Stored data
■ ■ ■ ■ ■
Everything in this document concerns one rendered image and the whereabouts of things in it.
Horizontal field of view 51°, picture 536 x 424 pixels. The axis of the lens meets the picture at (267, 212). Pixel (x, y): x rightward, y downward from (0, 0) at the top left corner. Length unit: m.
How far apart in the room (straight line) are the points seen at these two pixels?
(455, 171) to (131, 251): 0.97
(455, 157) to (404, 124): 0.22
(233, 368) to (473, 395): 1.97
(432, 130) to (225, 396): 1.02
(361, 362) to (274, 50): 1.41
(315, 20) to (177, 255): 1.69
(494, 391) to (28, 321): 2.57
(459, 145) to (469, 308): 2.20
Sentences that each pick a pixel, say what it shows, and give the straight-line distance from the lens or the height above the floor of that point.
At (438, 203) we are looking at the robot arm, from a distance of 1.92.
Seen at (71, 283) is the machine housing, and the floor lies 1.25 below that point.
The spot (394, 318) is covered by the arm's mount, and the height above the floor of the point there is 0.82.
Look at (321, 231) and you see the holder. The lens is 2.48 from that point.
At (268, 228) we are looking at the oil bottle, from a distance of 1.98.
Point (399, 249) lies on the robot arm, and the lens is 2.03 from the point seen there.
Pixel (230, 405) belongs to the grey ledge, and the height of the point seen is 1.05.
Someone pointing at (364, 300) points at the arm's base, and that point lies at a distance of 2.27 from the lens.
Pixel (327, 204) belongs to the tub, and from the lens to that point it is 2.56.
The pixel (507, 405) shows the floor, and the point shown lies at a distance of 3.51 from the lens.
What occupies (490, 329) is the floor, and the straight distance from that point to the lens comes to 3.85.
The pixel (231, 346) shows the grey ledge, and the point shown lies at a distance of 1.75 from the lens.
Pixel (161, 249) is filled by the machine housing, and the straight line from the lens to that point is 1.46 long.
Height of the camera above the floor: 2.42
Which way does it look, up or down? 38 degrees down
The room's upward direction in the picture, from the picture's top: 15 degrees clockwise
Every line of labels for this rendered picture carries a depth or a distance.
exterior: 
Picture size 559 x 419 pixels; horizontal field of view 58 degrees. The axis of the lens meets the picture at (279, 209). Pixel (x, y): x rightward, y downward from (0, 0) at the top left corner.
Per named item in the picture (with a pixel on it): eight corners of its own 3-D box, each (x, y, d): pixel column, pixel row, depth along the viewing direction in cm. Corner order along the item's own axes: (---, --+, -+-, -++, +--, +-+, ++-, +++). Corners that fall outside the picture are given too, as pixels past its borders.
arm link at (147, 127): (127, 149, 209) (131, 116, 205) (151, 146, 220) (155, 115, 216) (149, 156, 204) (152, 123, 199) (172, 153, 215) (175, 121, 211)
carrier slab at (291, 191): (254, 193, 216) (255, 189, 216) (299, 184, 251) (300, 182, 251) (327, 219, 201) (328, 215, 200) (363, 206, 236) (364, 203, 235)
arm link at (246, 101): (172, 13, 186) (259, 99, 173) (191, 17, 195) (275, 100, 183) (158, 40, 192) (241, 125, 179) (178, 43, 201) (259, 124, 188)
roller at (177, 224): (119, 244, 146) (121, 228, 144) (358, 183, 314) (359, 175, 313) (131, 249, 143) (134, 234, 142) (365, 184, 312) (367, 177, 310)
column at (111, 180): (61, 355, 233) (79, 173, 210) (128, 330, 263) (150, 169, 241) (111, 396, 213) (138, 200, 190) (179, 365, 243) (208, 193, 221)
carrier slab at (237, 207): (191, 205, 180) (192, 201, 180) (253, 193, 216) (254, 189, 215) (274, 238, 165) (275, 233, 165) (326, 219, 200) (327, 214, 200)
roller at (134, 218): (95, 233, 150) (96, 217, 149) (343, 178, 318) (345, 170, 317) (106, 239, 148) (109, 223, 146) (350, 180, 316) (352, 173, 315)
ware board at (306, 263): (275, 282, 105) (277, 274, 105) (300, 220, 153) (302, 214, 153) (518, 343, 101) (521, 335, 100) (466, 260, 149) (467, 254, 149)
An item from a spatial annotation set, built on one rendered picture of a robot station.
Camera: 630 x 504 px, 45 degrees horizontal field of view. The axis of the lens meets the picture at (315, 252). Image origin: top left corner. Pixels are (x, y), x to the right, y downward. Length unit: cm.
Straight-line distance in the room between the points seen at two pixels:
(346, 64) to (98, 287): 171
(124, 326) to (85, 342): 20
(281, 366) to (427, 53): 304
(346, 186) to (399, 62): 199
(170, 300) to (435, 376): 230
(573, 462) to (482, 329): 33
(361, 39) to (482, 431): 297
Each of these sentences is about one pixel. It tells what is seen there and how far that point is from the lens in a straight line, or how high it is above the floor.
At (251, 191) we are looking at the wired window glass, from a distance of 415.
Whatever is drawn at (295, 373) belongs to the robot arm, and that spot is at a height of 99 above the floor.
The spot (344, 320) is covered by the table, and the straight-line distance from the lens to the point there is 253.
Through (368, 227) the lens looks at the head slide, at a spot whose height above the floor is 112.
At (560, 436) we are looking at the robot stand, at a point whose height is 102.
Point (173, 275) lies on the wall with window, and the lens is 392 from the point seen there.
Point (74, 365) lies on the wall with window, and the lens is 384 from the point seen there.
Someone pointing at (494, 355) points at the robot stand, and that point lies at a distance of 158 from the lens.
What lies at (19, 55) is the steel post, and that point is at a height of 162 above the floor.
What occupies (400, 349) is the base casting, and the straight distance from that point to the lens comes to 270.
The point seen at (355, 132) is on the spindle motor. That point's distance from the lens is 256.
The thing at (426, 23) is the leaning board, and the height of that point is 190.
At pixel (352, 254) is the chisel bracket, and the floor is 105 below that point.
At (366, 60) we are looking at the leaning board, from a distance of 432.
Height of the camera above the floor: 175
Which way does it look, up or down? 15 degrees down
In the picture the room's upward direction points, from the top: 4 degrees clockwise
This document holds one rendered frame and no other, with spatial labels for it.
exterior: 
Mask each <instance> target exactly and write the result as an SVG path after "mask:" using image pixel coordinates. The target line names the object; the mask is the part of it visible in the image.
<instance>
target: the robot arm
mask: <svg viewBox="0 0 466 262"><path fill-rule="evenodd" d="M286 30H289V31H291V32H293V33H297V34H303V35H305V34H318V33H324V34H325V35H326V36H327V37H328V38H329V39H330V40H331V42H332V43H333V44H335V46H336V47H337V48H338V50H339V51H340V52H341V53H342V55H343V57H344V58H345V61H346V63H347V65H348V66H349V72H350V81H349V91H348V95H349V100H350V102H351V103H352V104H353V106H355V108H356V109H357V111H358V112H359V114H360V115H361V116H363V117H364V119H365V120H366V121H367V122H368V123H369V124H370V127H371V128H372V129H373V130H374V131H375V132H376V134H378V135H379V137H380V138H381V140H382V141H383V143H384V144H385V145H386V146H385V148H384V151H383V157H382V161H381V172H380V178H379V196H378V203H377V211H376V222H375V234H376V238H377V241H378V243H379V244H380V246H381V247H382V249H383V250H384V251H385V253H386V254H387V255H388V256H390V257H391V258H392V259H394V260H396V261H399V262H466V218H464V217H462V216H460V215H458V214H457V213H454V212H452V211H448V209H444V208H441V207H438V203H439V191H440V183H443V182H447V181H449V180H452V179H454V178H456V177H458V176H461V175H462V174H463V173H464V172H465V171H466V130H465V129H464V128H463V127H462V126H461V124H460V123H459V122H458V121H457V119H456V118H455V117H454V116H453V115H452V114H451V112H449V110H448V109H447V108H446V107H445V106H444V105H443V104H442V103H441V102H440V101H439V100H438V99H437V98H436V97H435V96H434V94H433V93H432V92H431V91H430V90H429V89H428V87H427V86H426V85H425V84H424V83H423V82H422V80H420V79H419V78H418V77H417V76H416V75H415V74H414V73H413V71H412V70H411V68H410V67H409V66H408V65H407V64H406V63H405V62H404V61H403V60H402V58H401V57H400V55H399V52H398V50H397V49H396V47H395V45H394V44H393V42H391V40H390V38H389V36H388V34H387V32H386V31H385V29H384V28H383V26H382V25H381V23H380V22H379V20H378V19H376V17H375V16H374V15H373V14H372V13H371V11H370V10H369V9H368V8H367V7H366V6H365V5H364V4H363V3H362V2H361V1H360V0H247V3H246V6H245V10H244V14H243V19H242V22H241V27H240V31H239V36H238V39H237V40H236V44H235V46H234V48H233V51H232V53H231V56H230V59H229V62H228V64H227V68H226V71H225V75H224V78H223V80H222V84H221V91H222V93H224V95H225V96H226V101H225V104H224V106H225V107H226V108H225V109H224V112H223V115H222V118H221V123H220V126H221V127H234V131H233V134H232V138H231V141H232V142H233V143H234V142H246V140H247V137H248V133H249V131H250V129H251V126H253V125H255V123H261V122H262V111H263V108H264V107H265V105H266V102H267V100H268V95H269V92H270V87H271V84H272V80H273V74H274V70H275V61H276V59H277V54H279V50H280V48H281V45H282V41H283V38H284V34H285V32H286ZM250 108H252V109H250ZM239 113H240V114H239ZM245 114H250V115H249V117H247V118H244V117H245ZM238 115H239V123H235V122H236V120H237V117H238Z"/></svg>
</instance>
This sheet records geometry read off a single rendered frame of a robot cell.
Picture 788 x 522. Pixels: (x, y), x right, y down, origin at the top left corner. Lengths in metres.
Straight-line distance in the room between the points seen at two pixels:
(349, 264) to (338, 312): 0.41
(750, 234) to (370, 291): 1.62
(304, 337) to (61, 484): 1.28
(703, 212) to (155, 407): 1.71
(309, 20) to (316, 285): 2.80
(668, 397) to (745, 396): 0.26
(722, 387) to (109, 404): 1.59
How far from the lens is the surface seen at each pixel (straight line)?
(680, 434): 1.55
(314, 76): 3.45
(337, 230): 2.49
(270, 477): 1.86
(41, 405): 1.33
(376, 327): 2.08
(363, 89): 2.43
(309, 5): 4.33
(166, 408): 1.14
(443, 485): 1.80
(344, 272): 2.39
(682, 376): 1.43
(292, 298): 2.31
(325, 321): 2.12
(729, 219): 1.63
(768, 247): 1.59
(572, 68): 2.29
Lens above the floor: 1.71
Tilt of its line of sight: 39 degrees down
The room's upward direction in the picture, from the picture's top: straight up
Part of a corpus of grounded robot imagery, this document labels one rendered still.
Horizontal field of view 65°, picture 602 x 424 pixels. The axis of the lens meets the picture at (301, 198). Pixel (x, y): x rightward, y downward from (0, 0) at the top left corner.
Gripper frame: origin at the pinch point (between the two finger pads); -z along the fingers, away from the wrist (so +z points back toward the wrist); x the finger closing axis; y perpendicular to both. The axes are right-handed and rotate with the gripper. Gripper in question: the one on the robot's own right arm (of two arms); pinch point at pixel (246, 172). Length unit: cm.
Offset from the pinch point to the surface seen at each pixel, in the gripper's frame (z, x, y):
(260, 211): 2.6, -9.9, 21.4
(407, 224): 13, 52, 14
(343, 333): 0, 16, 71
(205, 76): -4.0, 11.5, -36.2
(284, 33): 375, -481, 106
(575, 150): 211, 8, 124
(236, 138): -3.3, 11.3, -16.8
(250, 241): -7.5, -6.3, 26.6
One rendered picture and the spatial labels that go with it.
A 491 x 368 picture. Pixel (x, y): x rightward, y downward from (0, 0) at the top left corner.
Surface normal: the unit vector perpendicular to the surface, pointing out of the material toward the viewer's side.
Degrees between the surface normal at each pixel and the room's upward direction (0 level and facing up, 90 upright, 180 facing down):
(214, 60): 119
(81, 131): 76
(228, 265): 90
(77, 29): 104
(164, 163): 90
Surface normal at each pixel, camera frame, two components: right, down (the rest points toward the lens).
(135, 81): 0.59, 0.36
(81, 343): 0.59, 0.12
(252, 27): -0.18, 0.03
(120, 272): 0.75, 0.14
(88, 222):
■ ■ ■ ■ ■
■ WORK TO COMPLETE ■
In the entries above, restate word for word the lines between the one holding "At (268, 228)" and the one holding "Someone pointing at (364, 300)", inclusive, and nothing besides.

■ EXERCISE SOLUTION ■
At (268, 228) we are looking at the oil bottle, from a distance of 1.98.
Point (399, 249) lies on the robot arm, and the lens is 2.03 from the point seen there.
Pixel (230, 405) belongs to the grey ledge, and the height of the point seen is 1.05.
Someone pointing at (364, 300) points at the arm's base, and that point lies at a distance of 2.27 from the lens.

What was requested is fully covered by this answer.